The Everly Brothers

The Everly Brothers got their start while they were incredibly young, becoming childhood sensations while performing with their family on the radio. Ike Everly, father of brothers Don and Phil Everly, played country music on the guitar and had connections to other musicians such as Chet Atkins and Merle Travis.

Through Ike’s influence, they were able to secure a gig at the Grand Ole Opry, showing off their ability to combine traditional conventions of country music with the rock and roll sound associated with the 1950s. Influenced by other brotherly duos such as the Blue Sky Boys and the Delmore Brothers, the Everly Brothers quickly became known in the 1950s for their rockabilly style.

Their unique sound had a major influence on other talented musicians who would enter the music scene in the 1960s. Paul McCartney and John Lennon used to refer to themselves as the “Foreverly Brothers.” Paul Simon and Art Garfunkel, before they developed the folk style for which they are known today, had begun by performing rock music that was heavily influenced by the style of Don and Phil Everly.

This would eventually result in Simon and Garfunkel including the classic Everly Brothers hit “Bye Bye Love” on their 1970 album Bridge Over Troubled Water. An altered version of the same song was included on George Harrison’s 1974 album Dark Horse. The Everly Brothers also sang with Paul Simon on his song “Graceland,” on the 1986 album of the same name. Don and Phil would also tour with Simon and Garfunkel in 2003, despite having retired just three years prior.

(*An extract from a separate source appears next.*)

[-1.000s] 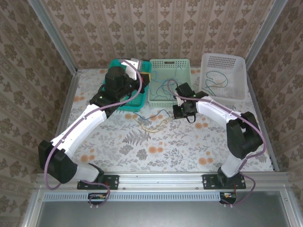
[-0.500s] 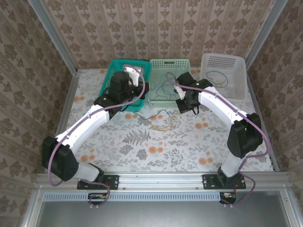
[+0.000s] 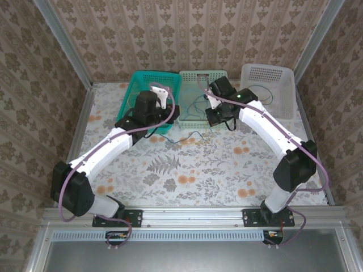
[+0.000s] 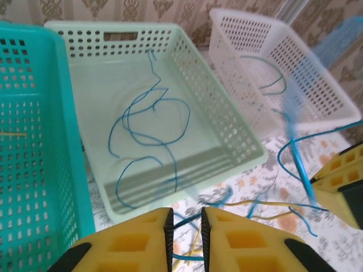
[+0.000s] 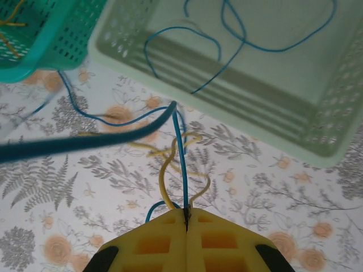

“Bye Bye Love” is not by far the only hit song by the Everly Brothers. They had other major singles such as “Cathy’s Clown,” “Till I Kissed You,” “When Will I Be Loved,” “That’ll Be the Day” (originally by Buddy Holly), and one of their most famous singles of all time, “All I Have to Do Is Dream.” Many of their songs have been covered by other artists, from Simon and Garfunkel to Linda Ronstadt and Reba McEntire. They are also quite famous for the song “Wake Up Little Susie,” which has been covered by such diverse names as Donny Osmond, Simon and Garfunkel, and Grateful Dead. It was even covered on an episode of Alvin and the Chipmunks.

The Everly Brothers spent most of the 1970s pursuing solo careers, but they reunited in 1983 and released an album the following year. Their influence on Paul McCartney paid off, as McCartney wrote the most popular single on the album “On the Wings of a Nightingale.” They would later sing the song “Cold” for a 1998 concept album entitled Whistle Down the Wind by Andrew Lloyd Webber and Jim Steinman, which contained tracks by singers such as Donny Osmond, Boy George, Tom Jones, Bonnie Tyler and Meat Loaf. In 2003 and 2004, they toured with long-time fans Simon and Garfunkel.

The Everly Brothers continued on and off, performing both solo and as a duo until 2014, at which point Phil Everly succumbed to lung disease. Although the duo is no more, their music is still well-known, as is their influence on Simon and Garfunkel, the Beatles, the Beach Boys, the Bee Gees and countless other musicians.